088.jpg 5月18日、木曜日。倉敷市立美術館のすぐ近く、輸入家具・雑貨のお店「スプートニク」の隣に面白そうなショップができつつある。スプートニクの香川さんから何度も話は聞かされていた。店主がひとりで手がけている内装がメチャクチャかっこいいのだという。「あそこはマジでスゲえっスよ!」。ぼくとカワベくんは香川さんの熱い語りに「ふうん」てな感じで軽く耳を傾けていたんだけど、ある部分で同時にパクっと食いついた。そのお店、なんと営業時間が夜の10時から夜中の1時までらしい。バーじゃあるまいし、そんなわけない。そのお店というのはジーンズショップなのであるからして。

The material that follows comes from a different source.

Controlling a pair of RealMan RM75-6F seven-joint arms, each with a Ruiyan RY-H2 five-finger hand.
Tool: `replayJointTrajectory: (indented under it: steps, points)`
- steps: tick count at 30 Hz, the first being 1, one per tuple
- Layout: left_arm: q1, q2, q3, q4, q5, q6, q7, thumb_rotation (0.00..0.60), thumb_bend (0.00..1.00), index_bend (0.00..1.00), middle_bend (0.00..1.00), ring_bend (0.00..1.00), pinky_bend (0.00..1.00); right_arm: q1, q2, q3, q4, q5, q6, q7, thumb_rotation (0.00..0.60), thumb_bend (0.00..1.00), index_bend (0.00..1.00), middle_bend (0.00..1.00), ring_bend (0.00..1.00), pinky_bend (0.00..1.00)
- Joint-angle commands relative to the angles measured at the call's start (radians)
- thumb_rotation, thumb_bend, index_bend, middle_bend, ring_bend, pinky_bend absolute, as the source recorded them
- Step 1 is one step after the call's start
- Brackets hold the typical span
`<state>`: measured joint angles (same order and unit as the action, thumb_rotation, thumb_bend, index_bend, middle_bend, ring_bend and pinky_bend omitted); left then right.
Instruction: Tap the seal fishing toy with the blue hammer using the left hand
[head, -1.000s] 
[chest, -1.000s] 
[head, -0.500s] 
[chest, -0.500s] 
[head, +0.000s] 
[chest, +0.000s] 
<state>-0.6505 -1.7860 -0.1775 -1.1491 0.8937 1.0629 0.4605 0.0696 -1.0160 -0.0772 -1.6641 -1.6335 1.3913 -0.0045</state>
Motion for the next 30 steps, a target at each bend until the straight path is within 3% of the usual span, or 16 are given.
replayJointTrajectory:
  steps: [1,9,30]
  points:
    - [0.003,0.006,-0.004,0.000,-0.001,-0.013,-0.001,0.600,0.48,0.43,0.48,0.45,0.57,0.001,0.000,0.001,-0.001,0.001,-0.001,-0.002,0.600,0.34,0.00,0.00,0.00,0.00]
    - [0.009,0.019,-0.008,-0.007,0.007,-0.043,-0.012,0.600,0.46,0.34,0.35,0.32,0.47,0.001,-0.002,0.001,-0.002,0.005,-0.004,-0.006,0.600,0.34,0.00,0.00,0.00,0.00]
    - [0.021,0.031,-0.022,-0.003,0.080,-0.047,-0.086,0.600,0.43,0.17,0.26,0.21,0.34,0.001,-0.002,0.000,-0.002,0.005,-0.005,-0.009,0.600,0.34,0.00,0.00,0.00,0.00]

 こうして、この深夜バーのようなショップを探訪する児島からのツアーが組まれた。参加者はぼくとカワベくん、UFO事件以来久々の登場の小田クン、今やKJ編集室の家主でもある「Womb」のニシハラくん。この個性の強い面々がぼくの小さなサンクに乗り込み、11時も過ぎた深夜に倉敷へと向かったのであった(アニメの『ルパン三世』風の図でした)。

 ショップの名前は「SGF BYDENIMSMITH」(0)。正式にはこれに「アトリエ」とかなんとかがつくらしいけど、お店の表にもなかにもそれらしい表記がない。商品はお店の中央に無造作に吊るしてあるデニムが10本ほど。それとGジャンが1着のみ。営業時間も展示の方法も商品のラインナップもすべてが唯我独尊。その勝手気ままな雰囲気、お客にまったく媚びない姿勢が、店主Sクンのデニムへのハンパでないこだわりを感じさせる。
 途中から香川さんも参加した我が児島軍団は、しかし、どうもデニムにはあまり興味がないようだ。その代わりと言っちゃなんだが、お店の内装には興味津々である。「この床はどうなっとん?」とか「そこのスペースはもともとなんじゃったん?」。しまいにはSクンのプライベートルームである2階を見せてくれと言い出した。そして、大の大人6人が、お世辞にも広いとは言えない2階へとぞろぞろと。
 床が抜けるかと思った。築年数は40年ぐらいじゃないだろうか。天井やら壁やら剥ぎ取れるものはすべて剥ぎ取ってるいるので、木造家屋の芯だけが残ってるような状態なのである。Sクンの手の入れようにはみんな感心しまくっていた。とくにスゴいのは手作りのロフト。建築用の足場のパイプを部屋のなかに組んで、寝る場所をそこに作っているのだ。いやあ、ホント感心するよ。彼のセンスのよさは、店の内装はもちろん、商品にもバッチリいかされている。倉敷にこんな店が新しくできるなんて嬉しいよ。ちなみに今はプレ・オープン中とか。よくわからんんけど。

 で、みんなで何か食べて帰ろうかということになり、Sクンも誘ってロイヤルホストに入った。共通点はオトコというだけで、年齢も職業も着ている服のテイストも見事なまでにバラバラの6人が、夜中の2時にロイヤルホストである。しかも、「1000円は安い!」という理由だけで6人みんながステーキ定食をオーダーした。まわりのお客は気持ち悪かっただろうね。もしもぼくがそばにいたら、「コラムの格好のネタが来た!」と盗撮しようとしたかもしれない。夜中の3時。お腹いっぱいになったぼくたちは、そして児島へと帰っていったのだった。この児島軍団ツアー。好評につき、次回は岡山のカフェ「トーチカ」を予定している。倉敷の滞在日数、25日経過。